"MATH EDUCATION REVITALIZATION"
By: Marsigit
By: Marsigit
Reviewed By : Eka Sulistyawati
Abstract
It is not easy to understand the basics on how and where mathematics education developed. The results of our study, Marsigit (1996: 123-132) suggests that opinion and attitudesof teacher about learning mathematics practice is varied. Some teachers think that mathematics is an thinking activity which quiet 'silence' in which students are directed to produce their own work; but the others argue that mathematics is a tool of communication so that in the learning process there is need for discussion. Partly argue that mathematics is value-free science, others argue that
mathematics is not the value free science.
The development of mathematics education globally, is characterized by a shift in the point education center (learning) from the teacher to students. The results showed that place of students as the central point (central) in education will provide far-reaching implications and different than the place of educators as a central point. 'Transfers of knowledge' of teacher to student has been considered a paradigm of a less appropriate to the educational nature. As alternatively it starts to develop a new paradigm that is 'developing' as an attempt to developing the students potential . Thus the role of teachers has also experienced a shift from teacher serves as a conduit of knowledge to serve as facilitators in the learning process.
It is not easy to understand the basics on how and where mathematics education developed. The results of our study, Marsigit (1996: 123-132) suggests that opinion and attitudesof teacher about learning mathematics practice is varied. Some teachers think that mathematics is an thinking activity which quiet 'silence' in which students are directed to produce their own work; but the others argue that mathematics is a tool of communication so that in the learning process there is need for discussion. Partly argue that mathematics is value-free science, others argue that
mathematics is not the value free science.

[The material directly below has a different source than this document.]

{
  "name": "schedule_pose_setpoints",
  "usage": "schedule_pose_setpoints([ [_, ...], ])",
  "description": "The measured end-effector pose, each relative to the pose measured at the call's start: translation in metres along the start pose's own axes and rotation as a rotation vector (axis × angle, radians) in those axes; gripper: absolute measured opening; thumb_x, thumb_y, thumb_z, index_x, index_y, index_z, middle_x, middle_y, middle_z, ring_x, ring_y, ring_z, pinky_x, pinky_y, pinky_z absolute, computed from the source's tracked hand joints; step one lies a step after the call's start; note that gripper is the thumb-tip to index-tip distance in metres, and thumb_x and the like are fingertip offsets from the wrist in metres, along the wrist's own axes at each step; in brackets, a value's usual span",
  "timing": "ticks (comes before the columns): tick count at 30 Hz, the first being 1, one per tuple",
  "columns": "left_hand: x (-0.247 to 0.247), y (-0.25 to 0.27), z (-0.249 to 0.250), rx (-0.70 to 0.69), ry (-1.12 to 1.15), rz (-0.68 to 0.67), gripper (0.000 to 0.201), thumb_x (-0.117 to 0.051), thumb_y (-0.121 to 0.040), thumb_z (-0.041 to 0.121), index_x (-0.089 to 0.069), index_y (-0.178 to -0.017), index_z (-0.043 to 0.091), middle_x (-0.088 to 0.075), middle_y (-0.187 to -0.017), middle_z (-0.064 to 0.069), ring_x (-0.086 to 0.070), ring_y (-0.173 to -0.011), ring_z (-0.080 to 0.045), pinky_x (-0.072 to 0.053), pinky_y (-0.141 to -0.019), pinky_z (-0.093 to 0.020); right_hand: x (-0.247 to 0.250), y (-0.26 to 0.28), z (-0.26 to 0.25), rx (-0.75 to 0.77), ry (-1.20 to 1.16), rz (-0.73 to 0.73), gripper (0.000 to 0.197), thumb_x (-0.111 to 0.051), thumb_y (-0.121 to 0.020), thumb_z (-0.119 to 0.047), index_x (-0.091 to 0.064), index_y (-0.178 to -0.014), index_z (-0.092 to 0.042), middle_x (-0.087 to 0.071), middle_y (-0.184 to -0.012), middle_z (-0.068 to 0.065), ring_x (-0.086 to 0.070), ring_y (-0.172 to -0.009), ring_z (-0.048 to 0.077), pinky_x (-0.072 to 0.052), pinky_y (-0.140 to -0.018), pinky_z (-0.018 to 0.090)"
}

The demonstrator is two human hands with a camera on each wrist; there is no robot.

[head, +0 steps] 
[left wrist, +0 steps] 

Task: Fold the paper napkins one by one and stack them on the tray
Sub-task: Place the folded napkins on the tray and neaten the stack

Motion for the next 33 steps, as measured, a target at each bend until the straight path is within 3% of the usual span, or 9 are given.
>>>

The development of mathematics education globally, is characterized by a shift in the point education center (learning) from the teacher to students. The results showed that place of students as the central point (central) in education will provide far-reaching implications and different than the place of educators as a central point. 'Transfers of knowledge' of teacher to student has been considered a paradigm of a less appropriate to the educational nature. As alternatively it starts to develop a new paradigm that is 'developing' as an attempt to developing the students potential . Thus the role of teachers has also experienced a shift from teacher serves as a conduit of knowledge to serve as facilitators in the learning process.
A. INTRODUCTION
Teaching mathematics is not easy because we find that students are also not easy to learn mathematics (Jaworski, 1994: 83). On the other found the fact that it is not easy for educators to change the style teaching (Dean, 1982: 32). While we are required, as educators, to always adjust our teaching methods in accordance with the demands of changing times (Alexander, 1994: 20). Mathematics education revitalization of trying to put the role of mathematics education teachers to realize the importance of mathematics education more in line with in the sense of meaning educated science which is the object of learning itself.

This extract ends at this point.